As previously reported, on April 28, 1995, WEC, WE's parent company,
and NSP entered into a Merger Agreement, which was amended and
restated as of July 26, 1995. The Merger Agreement provides for a
strategic business combination involving WEC and NSP in a "merger-of-
equals" transaction. As a result, WEC will become a registered public
utility holding company under the Public Utility Holding Company Act
of 1935, as amended, and will change its name to Primergy. Primergy
will be the parent company of NSP, WE (which will be renamed Wisconsin
Energy Company) and the other subsidiaries of WEC and NSP. The
business combination is intended to be tax-free for income tax
purposes and to be accounted for as a "pooling of interests". Subject
to obtaining all requisite approvals, WEC and NSP anticipate
completing this business combination late in 1996.

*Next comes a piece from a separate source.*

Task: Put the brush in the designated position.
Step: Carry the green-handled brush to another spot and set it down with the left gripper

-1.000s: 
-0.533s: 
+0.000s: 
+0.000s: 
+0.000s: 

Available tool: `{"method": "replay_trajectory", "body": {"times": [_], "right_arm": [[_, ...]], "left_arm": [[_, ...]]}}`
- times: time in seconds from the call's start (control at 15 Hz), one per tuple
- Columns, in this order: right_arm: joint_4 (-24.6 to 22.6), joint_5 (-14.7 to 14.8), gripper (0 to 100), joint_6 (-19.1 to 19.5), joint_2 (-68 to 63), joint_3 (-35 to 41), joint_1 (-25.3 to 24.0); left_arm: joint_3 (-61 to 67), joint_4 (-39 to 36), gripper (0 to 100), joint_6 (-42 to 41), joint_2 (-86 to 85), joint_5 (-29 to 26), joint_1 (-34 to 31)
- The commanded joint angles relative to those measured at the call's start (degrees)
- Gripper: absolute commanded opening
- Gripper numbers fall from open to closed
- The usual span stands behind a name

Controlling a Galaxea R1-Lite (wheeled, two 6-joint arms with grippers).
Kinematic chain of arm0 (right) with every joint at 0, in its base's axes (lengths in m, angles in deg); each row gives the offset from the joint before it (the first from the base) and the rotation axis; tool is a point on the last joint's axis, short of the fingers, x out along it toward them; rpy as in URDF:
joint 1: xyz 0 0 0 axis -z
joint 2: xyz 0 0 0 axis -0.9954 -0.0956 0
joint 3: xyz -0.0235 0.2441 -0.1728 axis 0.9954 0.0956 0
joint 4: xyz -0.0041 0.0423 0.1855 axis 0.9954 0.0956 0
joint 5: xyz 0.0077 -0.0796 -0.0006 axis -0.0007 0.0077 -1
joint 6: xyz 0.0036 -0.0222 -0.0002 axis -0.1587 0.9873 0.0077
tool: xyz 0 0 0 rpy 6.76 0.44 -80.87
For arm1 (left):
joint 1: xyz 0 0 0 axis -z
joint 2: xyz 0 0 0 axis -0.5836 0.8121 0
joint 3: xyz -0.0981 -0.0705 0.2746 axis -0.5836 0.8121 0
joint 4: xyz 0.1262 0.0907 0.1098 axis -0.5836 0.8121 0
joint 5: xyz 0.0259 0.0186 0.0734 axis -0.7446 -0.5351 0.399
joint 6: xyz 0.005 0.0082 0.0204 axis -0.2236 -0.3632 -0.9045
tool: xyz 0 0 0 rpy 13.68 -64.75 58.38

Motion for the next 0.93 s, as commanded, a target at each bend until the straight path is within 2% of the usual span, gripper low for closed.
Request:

As part of this proposed merger, the pro forma combined condensed
financial statements reflect the merger of NSP-WI, currently a wholly
owned subsidiary of NSP, into Wisconsin Energy Company. Prior to the
merger of NSP-WI into Wisconsin Energy Company, New NSP will acquire
certain gas utility assets in LaCrosse and Hudson, Wisconsin from
NSP-WI.
2. A pro forma adjustment has been made in the NSP-WI Unaudited Pro Forma
Condensed Balance Sheet at June 30, 1995 to reflect the sale at net book
value of the gas utility assets and liabilities of NSP-WI divisions in
LaCrosse and Hudson, Wisconsin to New NSP.
3. A pro forma adjustment has been made in the Wisconsin Energy Company
Unaudited Pro Forma Combined Condensed Balance Sheet at June 30, 1995
to conform the presentation of noncurrent deferred income taxes into
one net amount. All other financial statement presentation and
accounting policy differences are immaterial and have not been
adjusted in the pro forma combined condensed financial statements.
4. Pro forma income statement amounts for Wisconsin Energy Company do not
reflect the transfer of the LaCrosse and Hudson divisions by NSP-WI to
New NSP. The revenues related to those divisions for the twelve
months ended June 30, 1995 and for the twelve months ended
December 31, 1994, 1993 and 1992 were $26,779,000, $28,028,000,
$27,289,000 and $23,298,000, respectively. The amount of related
expenses have not been quantified.
5. Intercompany transactions (including purchased power and exchanged
power transactions) between WE and NSP-WI during the periods presented
were not material and, accordingly, no pro forma adjustments were made
to eliminate such transactions.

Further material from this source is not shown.